Figure 1
From: Wind Power Persistence Characterized by Superstatistics

Extracting wind persistence statistics from trajectory data. (a) The downscaled ERA-Interim data at Alpha Ventus46 provide a trajectory of wind velocities with a 3-hour resolution. (b) The aggregated wind velocities approximately follow a Weibull distribution. The blue curve reports the recorded data and the red curve depicts the most-likely Weibull distribution, with shape parameter \(\alpha \approx 2.36\) and scale parameter \(\beta \approx 9.66\). (c) If the wind velocity drops below a threshold of \(v=4\,{\rm{m}}/{\rm{s}}\) (dashed red line in panel (a)), we count the full period until it crosses the threshold again as low-wind duration and gather these events for our persistence statistics. For high-wind speeds, we analogously employ an upper threshold of \(v=12\,{\rm{m}}/{\rm{s}}\) (not shown).

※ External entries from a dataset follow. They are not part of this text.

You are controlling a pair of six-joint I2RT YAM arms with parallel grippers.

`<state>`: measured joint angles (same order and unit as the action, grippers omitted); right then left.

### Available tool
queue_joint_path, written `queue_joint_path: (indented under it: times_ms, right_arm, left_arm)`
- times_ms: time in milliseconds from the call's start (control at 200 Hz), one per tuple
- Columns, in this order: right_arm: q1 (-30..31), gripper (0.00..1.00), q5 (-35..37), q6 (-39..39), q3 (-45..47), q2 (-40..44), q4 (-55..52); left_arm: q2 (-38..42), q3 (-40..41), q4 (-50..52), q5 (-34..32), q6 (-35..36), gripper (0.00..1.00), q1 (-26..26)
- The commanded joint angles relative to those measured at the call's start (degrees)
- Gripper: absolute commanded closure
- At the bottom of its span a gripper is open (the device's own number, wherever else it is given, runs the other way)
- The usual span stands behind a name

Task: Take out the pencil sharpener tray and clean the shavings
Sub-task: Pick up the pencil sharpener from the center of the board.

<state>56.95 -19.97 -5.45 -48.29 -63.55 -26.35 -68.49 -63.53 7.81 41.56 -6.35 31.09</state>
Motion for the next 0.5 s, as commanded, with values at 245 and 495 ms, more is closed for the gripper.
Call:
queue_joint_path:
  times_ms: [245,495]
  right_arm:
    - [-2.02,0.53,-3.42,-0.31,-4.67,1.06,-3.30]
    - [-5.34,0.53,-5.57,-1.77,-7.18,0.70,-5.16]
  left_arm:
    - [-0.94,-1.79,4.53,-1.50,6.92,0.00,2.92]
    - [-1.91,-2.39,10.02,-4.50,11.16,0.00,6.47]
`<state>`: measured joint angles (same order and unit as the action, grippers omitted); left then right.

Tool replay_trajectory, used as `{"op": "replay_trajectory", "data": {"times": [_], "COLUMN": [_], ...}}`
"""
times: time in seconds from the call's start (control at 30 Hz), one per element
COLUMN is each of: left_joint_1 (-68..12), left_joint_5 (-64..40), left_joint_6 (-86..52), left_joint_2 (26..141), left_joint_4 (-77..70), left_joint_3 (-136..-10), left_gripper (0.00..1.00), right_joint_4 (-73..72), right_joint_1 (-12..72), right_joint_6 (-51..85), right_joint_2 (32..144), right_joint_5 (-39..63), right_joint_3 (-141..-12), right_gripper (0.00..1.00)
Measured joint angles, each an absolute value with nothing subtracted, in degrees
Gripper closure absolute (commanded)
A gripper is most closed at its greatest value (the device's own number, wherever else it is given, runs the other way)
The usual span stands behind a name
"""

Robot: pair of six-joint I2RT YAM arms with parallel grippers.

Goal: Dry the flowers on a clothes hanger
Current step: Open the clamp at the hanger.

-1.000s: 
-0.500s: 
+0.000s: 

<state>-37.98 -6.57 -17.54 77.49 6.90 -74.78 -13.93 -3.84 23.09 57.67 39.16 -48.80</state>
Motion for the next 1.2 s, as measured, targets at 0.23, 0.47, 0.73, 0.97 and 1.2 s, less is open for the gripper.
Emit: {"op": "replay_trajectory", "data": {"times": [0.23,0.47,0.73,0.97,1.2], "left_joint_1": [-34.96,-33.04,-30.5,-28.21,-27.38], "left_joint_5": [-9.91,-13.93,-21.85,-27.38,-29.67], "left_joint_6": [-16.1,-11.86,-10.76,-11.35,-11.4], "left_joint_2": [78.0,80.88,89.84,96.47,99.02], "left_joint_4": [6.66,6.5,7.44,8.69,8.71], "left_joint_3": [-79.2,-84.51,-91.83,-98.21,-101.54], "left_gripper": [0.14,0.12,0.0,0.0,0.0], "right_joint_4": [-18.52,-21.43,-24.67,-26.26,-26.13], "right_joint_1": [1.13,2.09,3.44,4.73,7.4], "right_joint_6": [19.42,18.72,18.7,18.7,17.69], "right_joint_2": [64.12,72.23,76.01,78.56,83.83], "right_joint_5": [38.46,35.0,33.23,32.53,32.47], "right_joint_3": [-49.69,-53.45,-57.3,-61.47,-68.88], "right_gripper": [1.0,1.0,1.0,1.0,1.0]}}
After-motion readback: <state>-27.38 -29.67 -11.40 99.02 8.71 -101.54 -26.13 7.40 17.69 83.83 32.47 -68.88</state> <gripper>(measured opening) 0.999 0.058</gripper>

Note that the plots and thresholds use the velocity scaled up from 10 m to a typical hub height of 100 m, using a power law, see Methods for details. While the mean velocity in panel (b) is close to the upper threshold, we note that here we are using data from an offshore wind farm location, with typically high wind velocities. Most wind turbines reach their rated power at \(v=12\,m/s\)50 so that higher velocities still lead to the maximum power output.